What is required: The listing is to be reproduced in full, with no character altered.

Data in this exercise:
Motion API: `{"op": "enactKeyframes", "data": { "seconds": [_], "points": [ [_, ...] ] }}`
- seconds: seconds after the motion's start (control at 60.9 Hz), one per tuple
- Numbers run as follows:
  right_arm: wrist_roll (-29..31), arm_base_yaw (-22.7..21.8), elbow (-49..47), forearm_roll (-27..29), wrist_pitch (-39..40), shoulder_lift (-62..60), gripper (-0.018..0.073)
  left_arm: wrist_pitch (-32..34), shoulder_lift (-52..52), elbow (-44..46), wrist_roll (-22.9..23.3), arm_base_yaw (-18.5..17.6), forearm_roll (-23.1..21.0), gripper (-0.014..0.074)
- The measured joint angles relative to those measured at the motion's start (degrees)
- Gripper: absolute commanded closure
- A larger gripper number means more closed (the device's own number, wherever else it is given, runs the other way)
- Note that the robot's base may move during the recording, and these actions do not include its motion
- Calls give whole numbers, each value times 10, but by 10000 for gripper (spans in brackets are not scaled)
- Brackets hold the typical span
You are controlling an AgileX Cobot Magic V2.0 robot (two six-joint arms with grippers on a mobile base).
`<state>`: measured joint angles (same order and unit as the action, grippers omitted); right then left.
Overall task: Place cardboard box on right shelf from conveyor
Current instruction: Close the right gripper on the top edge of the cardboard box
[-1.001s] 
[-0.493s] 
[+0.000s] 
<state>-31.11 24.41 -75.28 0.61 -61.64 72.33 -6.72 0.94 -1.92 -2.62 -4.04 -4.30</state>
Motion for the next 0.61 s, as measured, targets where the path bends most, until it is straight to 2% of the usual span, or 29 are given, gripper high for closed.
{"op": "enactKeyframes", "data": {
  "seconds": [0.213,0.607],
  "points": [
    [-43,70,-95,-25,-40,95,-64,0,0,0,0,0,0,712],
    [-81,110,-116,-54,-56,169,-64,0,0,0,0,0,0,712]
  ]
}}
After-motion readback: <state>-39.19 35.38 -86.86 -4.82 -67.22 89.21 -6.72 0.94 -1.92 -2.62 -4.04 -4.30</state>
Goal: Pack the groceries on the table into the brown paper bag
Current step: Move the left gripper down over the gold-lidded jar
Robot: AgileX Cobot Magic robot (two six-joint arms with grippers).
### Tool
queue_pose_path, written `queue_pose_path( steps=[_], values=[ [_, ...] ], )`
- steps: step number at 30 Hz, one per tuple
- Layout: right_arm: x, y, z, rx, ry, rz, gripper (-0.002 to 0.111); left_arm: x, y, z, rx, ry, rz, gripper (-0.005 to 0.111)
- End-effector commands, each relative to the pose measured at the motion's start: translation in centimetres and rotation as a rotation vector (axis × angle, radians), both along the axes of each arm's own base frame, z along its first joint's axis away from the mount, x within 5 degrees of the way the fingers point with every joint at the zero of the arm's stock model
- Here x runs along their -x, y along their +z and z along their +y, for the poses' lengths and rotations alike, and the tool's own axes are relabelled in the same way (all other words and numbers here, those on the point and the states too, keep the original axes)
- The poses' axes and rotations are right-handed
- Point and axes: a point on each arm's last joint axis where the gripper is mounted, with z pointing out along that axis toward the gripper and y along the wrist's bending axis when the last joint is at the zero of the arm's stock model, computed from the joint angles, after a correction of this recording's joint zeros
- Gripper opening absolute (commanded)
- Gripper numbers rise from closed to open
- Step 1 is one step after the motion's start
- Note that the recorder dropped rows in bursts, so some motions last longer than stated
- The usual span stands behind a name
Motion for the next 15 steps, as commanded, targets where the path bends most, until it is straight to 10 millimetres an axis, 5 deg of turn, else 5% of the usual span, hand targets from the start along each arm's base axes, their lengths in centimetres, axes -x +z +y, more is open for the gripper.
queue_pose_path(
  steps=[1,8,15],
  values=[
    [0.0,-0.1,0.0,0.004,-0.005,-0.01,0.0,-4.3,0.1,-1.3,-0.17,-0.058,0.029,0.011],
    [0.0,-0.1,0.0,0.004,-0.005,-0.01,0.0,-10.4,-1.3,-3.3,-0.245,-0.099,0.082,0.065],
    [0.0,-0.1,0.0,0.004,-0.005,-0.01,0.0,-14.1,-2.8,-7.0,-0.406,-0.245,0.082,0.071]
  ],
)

Solution:
Motion API: `{"op": "enactKeyframes", "data": { "seconds": [_], "points": [ [_, ...] ] }}`
- seconds: seconds after the motion's start (control at 60.9 Hz), one per tuple
- Numbers run as follows:
  right_arm: wrist_roll (-29..31), arm_base_yaw (-22.7..21.8), elbow (-49..47), forearm_roll (-27..29), wrist_pitch (-39..40), shoulder_lift (-62..60), gripper (-0.018..0.073)
  left_arm: wrist_pitch (-32..34), shoulder_lift (-52..52), elbow (-44..46), wrist_roll (-22.9..23.3), arm_base_yaw (-18.5..17.6), forearm_roll (-23.1..21.0), gripper (-0.014..0.074)
- The measured joint angles relative to those measured at the motion's start (degrees)
- Gripper: absolute commanded closure
- A larger gripper number means more closed (the device's own number, wherever else it is given, runs the other way)
- Note that the robot's base may move during the recording, and these actions do not include its motion
- Calls give whole numbers, each value times 10, but by 10000 for gripper (spans in brackets are not scaled)
- Brackets hold the typical span
You are controlling an AgileX Cobot Magic V2.0 robot (two six-joint arms with grippers on a mobile base).
`<state>`: measured joint angles (same order and unit as the action, grippers omitted); right then left.
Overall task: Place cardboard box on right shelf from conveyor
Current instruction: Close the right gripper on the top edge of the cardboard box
[-1.001s] 
[-0.493s] 
[+0.000s] 
<state>-31.11 24.41 -75.28 0.61 -61.64 72.33 -6.72 0.94 -1.92 -2.62 -4.04 -4.30</state>
Motion for the next 0.61 s, as measured, targets where the path bends most, until it is straight to 2% of the usual span, or 29 are given, gripper high for closed.
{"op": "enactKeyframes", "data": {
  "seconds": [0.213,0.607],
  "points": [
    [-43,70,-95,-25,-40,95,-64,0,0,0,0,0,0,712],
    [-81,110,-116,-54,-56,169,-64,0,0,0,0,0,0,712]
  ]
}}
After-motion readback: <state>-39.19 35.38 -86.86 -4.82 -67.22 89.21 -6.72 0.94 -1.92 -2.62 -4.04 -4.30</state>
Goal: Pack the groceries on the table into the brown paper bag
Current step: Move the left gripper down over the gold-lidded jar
Robot: AgileX Cobot Magic robot (two six-joint arms with grippers).
### Tool
queue_pose_path, written `queue_pose_path( steps=[_], values=[ [_, ...] ], )`
- steps: step number at 30 Hz, one per tuple
- Layout: right_arm: x, y, z, rx, ry, rz, gripper (-0.002 to 0.111); left_arm: x, y, z, rx, ry, rz, gripper (-0.005 to 0.111)
- End-effector commands, each relative to the pose measured at the motion's start: translation in centimetres and rotation as a rotation vector (axis × angle, radians), both along the axes of each arm's own base frame, z along its first joint's axis away from the mount, x within 5 degrees of the way the fingers point with every joint at the zero of the arm's stock model
- Here x runs along their -x, y along their +z and z along their +y, for the poses' lengths and rotations alike, and the tool's own axes are relabelled in the same way (all other words and numbers here, those on the point and the states too, keep the original axes)
- The poses' axes and rotations are right-handed
- Point and axes: a point on each arm's last joint axis where the gripper is mounted, with z pointing out along that axis toward the gripper and y along the wrist's bending axis when the last joint is at the zero of the arm's stock model, computed from the joint angles, after a correction of this recording's joint zeros
- Gripper opening absolute (commanded)
- Gripper numbers rise from closed to open
- Step 1 is one step after the motion's start
- Note that the recorder dropped rows in bursts, so some motions last longer than stated
- The usual span stands behind a name
Motion for the next 15 steps, as commanded, targets where the path bends most, until it is straight to 10 millimetres an axis, 5 deg of turn, else 5% of the usual span, hand targets from the start along each arm's base axes, their lengths in centimetres, axes -x +z +y, more is open for the gripper.
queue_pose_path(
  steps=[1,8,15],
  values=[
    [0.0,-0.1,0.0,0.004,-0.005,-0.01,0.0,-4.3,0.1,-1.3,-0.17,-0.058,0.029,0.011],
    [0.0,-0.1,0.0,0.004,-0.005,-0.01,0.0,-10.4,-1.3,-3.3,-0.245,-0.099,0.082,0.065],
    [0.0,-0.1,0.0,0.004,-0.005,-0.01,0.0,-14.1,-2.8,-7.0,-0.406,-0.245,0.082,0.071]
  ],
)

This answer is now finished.